- **WHAT IS REQUIRED**: Word for word, return the lines below from the first through the line that has "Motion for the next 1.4", dropping the pictures.

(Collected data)
+ + +

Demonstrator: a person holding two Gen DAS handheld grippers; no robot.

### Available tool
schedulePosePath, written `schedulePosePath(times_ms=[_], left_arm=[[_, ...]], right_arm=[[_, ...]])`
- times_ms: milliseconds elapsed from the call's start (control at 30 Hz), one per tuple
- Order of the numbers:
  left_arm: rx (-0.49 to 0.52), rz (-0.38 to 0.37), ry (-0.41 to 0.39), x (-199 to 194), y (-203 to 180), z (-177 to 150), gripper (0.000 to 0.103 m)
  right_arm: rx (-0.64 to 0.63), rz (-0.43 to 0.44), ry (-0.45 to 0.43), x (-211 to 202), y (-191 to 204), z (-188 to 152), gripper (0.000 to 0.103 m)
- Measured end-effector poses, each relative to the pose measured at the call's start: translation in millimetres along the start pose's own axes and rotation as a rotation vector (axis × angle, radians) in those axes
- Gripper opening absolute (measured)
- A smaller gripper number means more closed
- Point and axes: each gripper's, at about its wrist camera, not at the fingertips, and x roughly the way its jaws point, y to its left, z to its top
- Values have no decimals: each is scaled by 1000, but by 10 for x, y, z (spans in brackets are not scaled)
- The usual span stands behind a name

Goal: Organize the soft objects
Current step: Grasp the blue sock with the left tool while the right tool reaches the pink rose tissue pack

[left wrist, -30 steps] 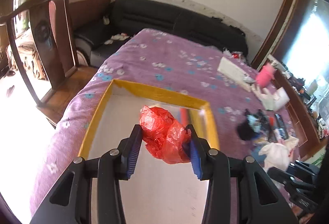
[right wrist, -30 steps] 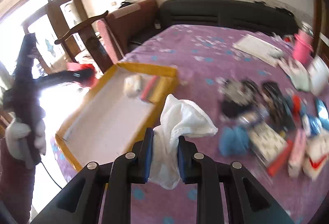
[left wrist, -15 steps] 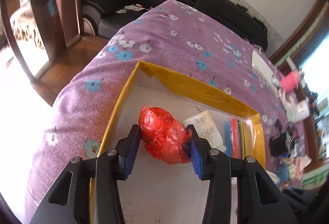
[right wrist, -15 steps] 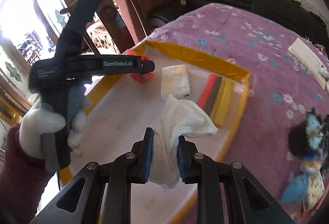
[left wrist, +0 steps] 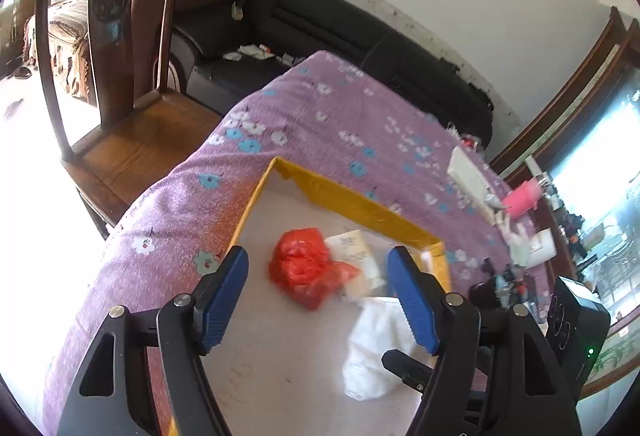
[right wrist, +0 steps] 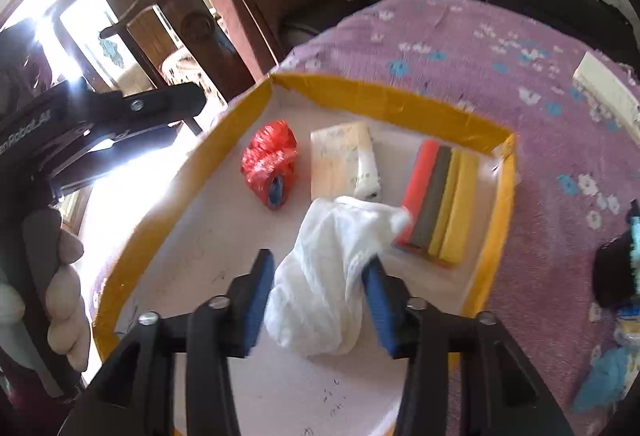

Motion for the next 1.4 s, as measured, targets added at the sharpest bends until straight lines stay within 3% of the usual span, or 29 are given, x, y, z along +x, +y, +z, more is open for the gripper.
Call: schedulePosePath(times_ms=[67, 267, 400, 533, 667, 833, 1100, 1233, 1333, 1367, 1400], left_arm=[[-2, -22, -25, -134, -102, -50, 76], [-1, -106, -56, -418, -476, -331, 83], [42, -137, -25, -461, -833, -602, 85], [89, -168, 19, -404, -1162, -870, 85], [167, -180, 79, -199, -1536, -1111, 85], [209, -168, 208, 307, -1938, -1392, 85], [271, -90, 311, 1140, -2479, -1602, 85], [307, -45, 315, 1395, -2593, -1643, 85], [325, -62, 340, 1471, -2625, -1725, 85], [355, -55, 322, 1461, -2658, -1751, 76], [389, -56, 316, 1460, -2691, -1776, 45]], right_arm=[[-7, -10, -33, -159, -10, -40, 62], [-13, -61, -114, -670, -175, -347, 69], [28, -96, -155, -1050, -497, -666, 72], [102, -191, -196, -1454, -1016, -1092, 76], [236, -268, -210, -1783, -1627, -1521, 77], [445, -247, -229, -2023, -2279, -2001, 77], [495, -218, -265, -2180, -2502, -2240, 77], [502, -215, -281, -2277, -2532, -2308, 77], [519, -215, -288, -2327, -2622, -2329, 77], [527, -211, -288, -2327, -2659, -2328, 77], [538, -204, -286, -2326, -2705, -2334, 78]])
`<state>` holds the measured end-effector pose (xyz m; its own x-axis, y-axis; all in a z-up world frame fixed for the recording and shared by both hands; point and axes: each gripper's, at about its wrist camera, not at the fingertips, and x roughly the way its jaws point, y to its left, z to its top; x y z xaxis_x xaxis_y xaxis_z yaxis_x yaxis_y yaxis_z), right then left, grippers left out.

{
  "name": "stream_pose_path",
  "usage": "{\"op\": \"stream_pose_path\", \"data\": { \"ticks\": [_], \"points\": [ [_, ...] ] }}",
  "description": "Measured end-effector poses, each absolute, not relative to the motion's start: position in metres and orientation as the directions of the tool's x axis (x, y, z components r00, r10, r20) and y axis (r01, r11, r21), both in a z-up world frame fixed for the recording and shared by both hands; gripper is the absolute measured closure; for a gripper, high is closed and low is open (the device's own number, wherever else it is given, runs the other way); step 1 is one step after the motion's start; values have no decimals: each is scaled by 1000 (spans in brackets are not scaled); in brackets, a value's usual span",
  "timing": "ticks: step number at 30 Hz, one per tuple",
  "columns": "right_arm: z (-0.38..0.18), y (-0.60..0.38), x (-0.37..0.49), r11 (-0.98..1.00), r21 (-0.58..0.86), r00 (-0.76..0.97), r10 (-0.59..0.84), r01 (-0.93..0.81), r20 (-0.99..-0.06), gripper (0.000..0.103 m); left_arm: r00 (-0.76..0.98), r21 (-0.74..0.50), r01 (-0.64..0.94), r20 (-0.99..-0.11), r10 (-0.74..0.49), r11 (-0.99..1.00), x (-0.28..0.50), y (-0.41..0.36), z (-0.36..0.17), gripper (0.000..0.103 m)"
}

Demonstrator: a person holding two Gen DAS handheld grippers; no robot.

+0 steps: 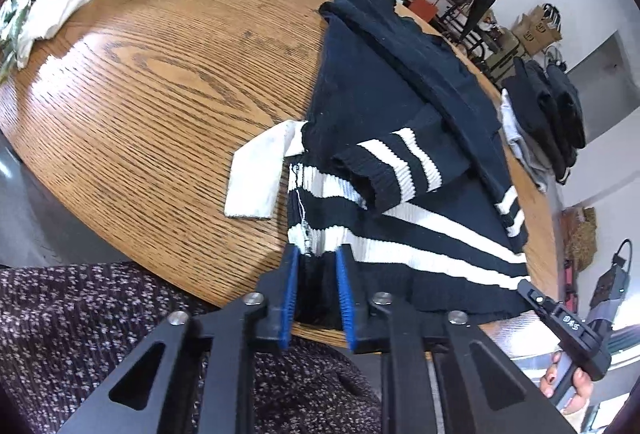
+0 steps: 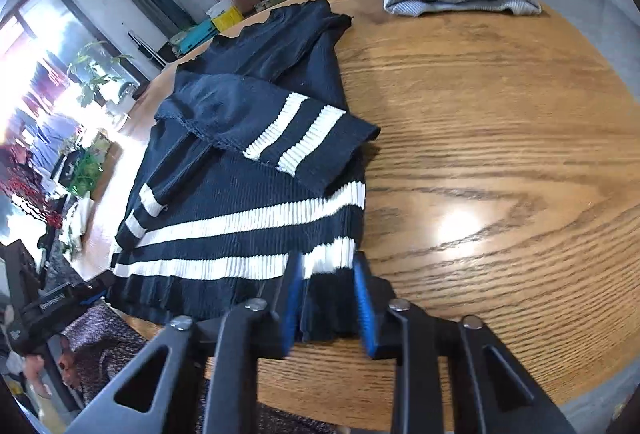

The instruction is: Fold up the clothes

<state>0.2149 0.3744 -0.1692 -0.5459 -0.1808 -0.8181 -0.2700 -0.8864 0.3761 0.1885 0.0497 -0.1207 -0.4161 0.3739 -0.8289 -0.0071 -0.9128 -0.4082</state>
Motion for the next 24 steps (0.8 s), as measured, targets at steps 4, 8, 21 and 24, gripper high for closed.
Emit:
{"op": "stream_pose_path", "data": {
  "ticks": [4,8,21,24],
  "points": [
    [-162,377,222,-886,350,-582,-118,-304,-805,97,-430,-419,-22,-816,387,-908,192,47,-116,93],
    [-157,374,226,-898,327,-586,-101,-295,-804,97,-453,-416,-22,-807,380,-909,195,40,-110,97],
    [-152,379,245,-901,307,-591,-72,-308,-804,99,-499,-469,4,-767,405,-883,210,11,-111,99],
    [-151,384,251,-895,308,-592,-64,-322,-804,99,-506,-474,11,-762,404,-881,211,6,-111,101]
  ]
}}
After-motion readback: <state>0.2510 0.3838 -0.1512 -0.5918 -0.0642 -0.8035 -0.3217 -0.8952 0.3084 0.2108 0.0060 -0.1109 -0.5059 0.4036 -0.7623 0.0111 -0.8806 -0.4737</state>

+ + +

- **ANSWER AREA**:
Demonstrator: a person holding two Gen DAS handheld grippers; no robot.

### Available tool
schedulePosePath, written `schedulePosePath(times_ms=[_], left_arm=[[_, ...]], right_arm=[[_, ...]])`
- times_ms: milliseconds elapsed from the call's start (control at 30 Hz), one per tuple
- Order of the numbers:
  left_arm: rx (-0.49 to 0.52), rz (-0.38 to 0.37), ry (-0.41 to 0.39), x (-199 to 194), y (-203 to 180), z (-177 to 150), gripper (0.000 to 0.103 m)
  right_arm: rx (-0.64 to 0.63), rz (-0.43 to 0.44), ry (-0.45 to 0.43), x (-211 to 202), y (-191 to 204), z (-188 to 152), gripper (0.000 to 0.103 m)
- Measured end-effector poses, each relative to the pose measured at the call's start: translation in millimetres along the start pose's own axes and rotation as a rotation vector (axis × angle, radians) in those axes
- Gripper opening absolute (measured)
- A smaller gripper number means more closed
- Point and axes: each gripper's, at about its wrist camera, not at the fingertips, and x roughly the way its jaws point, y to its left, z to its top
- Values have no decimals: each is scaled by 1000, but by 10 for x, y, z (spans in brackets are not scaled)
- The usual span stands behind a name

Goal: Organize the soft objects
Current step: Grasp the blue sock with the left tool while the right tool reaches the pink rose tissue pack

[left wrist, -30 steps] 
[right wrist, -30 steps] 
[left wrist, -15 steps] 
[right wrist, -15 steps] 
[left wrist, +0 steps] 
[right wrist, +0 steps] 

Motion for the next 1.4 s, as measured, targets added at the sharpest bends until straight lines stay within 3% of the usual span, or 29 are given, x, y, z along +x, +y, +z, more is open for the gripper.

The output given here is complete.